- _Exercise brief_:
Please keep to the lines below from the one with "Kindly outline the left" through the one with "Kindly outline the right", and restate them word for word, ends included.

- _Given information_:
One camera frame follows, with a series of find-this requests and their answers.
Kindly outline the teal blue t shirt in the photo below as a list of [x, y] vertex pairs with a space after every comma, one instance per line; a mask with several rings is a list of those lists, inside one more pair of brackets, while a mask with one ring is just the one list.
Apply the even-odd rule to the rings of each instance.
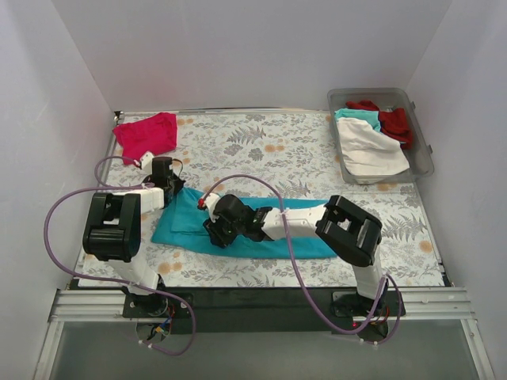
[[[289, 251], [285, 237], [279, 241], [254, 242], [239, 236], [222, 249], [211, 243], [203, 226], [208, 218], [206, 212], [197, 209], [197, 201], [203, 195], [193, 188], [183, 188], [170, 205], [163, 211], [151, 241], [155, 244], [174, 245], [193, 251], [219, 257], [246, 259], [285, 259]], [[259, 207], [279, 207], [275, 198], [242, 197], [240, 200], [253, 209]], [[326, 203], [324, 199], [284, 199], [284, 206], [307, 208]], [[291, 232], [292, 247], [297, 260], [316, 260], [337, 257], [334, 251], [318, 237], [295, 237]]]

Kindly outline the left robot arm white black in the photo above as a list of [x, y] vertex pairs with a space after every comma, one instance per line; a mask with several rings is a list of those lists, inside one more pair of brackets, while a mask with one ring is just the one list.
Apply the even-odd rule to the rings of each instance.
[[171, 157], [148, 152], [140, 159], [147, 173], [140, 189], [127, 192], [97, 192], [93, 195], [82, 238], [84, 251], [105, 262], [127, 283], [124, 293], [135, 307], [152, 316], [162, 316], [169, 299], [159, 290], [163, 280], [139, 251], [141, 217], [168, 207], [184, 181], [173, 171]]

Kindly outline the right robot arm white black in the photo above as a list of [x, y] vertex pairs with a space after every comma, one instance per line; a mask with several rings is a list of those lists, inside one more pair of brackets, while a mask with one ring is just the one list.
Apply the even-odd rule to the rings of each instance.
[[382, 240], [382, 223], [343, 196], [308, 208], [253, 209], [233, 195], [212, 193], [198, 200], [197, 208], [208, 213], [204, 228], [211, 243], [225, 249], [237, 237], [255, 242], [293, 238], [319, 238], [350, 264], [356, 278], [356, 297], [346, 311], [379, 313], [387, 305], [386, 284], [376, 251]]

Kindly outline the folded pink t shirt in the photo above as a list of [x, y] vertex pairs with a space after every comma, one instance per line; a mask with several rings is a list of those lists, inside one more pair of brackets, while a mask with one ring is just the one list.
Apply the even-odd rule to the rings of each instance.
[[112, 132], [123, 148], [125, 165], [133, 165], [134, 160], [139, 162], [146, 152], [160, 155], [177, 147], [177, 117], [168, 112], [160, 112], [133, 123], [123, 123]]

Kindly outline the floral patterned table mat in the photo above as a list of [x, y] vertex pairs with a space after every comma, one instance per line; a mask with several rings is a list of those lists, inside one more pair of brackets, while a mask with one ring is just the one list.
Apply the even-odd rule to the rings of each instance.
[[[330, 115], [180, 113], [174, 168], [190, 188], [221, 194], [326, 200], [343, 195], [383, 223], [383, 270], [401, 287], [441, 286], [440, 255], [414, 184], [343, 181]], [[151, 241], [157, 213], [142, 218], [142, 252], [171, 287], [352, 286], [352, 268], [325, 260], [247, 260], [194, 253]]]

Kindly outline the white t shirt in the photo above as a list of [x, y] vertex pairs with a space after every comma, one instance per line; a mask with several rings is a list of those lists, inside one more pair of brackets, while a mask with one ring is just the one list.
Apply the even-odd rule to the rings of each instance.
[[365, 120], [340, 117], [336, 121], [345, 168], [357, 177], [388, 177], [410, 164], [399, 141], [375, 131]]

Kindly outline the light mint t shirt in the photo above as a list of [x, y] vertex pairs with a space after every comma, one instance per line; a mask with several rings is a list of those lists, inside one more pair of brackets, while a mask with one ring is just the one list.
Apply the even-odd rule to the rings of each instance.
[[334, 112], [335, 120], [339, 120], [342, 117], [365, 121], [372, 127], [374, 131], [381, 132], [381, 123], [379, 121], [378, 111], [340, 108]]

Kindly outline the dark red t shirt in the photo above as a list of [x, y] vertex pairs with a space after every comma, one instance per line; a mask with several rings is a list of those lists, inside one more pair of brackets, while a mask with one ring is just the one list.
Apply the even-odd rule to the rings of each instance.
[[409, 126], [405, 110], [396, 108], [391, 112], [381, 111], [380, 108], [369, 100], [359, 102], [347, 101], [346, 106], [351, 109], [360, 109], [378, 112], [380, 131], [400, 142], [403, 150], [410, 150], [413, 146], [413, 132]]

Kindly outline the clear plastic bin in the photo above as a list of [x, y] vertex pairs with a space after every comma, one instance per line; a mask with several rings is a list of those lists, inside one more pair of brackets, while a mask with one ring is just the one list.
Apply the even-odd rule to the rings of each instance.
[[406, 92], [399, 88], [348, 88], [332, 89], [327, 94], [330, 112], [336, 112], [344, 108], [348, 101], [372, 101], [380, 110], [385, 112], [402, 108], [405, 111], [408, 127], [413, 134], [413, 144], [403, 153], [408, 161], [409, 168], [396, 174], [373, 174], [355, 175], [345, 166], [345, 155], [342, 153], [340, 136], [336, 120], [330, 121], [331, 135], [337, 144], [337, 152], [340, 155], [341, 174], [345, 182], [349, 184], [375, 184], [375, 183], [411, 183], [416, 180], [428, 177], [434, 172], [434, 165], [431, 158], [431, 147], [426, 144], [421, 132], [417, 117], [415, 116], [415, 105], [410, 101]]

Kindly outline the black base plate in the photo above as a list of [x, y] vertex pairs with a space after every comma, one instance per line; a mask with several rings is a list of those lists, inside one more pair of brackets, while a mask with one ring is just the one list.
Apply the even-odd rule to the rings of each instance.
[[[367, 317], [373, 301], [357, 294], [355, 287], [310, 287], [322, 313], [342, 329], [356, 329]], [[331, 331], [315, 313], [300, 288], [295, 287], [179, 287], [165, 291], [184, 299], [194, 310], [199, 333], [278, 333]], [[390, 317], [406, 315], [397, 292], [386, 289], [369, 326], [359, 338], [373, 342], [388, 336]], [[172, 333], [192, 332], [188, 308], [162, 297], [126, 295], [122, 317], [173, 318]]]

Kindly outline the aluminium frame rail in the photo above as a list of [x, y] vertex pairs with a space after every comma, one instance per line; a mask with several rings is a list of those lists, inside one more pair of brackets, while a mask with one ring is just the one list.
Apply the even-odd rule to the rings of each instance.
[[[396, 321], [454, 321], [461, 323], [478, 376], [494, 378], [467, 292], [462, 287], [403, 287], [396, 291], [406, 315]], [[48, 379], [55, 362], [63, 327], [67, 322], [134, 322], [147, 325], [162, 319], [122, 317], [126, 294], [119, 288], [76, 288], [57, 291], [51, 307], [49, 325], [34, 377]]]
---
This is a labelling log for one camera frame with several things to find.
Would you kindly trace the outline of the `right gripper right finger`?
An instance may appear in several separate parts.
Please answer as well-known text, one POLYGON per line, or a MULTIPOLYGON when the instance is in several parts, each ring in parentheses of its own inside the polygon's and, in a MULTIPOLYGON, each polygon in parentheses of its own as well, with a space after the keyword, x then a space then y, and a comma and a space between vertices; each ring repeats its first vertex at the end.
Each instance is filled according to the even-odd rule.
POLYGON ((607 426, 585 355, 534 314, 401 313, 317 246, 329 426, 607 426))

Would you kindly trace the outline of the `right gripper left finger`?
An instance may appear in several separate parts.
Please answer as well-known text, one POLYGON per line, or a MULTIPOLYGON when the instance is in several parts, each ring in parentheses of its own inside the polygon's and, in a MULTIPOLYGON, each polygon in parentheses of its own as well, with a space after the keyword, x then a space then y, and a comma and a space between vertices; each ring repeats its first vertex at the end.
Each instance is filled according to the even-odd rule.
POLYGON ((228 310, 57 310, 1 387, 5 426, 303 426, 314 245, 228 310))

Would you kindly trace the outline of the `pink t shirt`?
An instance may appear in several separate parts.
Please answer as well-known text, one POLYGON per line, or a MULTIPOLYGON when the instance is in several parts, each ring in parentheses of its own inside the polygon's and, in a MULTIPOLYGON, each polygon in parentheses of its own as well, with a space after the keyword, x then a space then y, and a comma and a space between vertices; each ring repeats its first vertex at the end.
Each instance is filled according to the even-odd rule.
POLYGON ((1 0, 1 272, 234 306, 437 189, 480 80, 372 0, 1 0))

- _Problem solution_:
Kindly outline the left robot arm white black in the photo above as a list of [x, y] vertex pairs with a space after every comma, one instance per line; a mask with several rings is a list of those lists, inside one more pair of brackets, while a mask with one ring is just the one list.
Apply the even-odd rule to the rings of each instance.
[[171, 157], [148, 152], [140, 159], [147, 173], [140, 189], [127, 192], [97, 192], [93, 195], [82, 238], [84, 251], [105, 262], [127, 283], [124, 293], [135, 307], [152, 316], [162, 316], [169, 299], [159, 290], [163, 280], [139, 251], [141, 217], [168, 207], [184, 181], [173, 171]]

Kindly outline the right robot arm white black in the photo above as a list of [x, y] vertex pairs with a space after every comma, one instance per line; a mask with several rings is a list of those lists, inside one more pair of brackets, while a mask with one ring is just the one list.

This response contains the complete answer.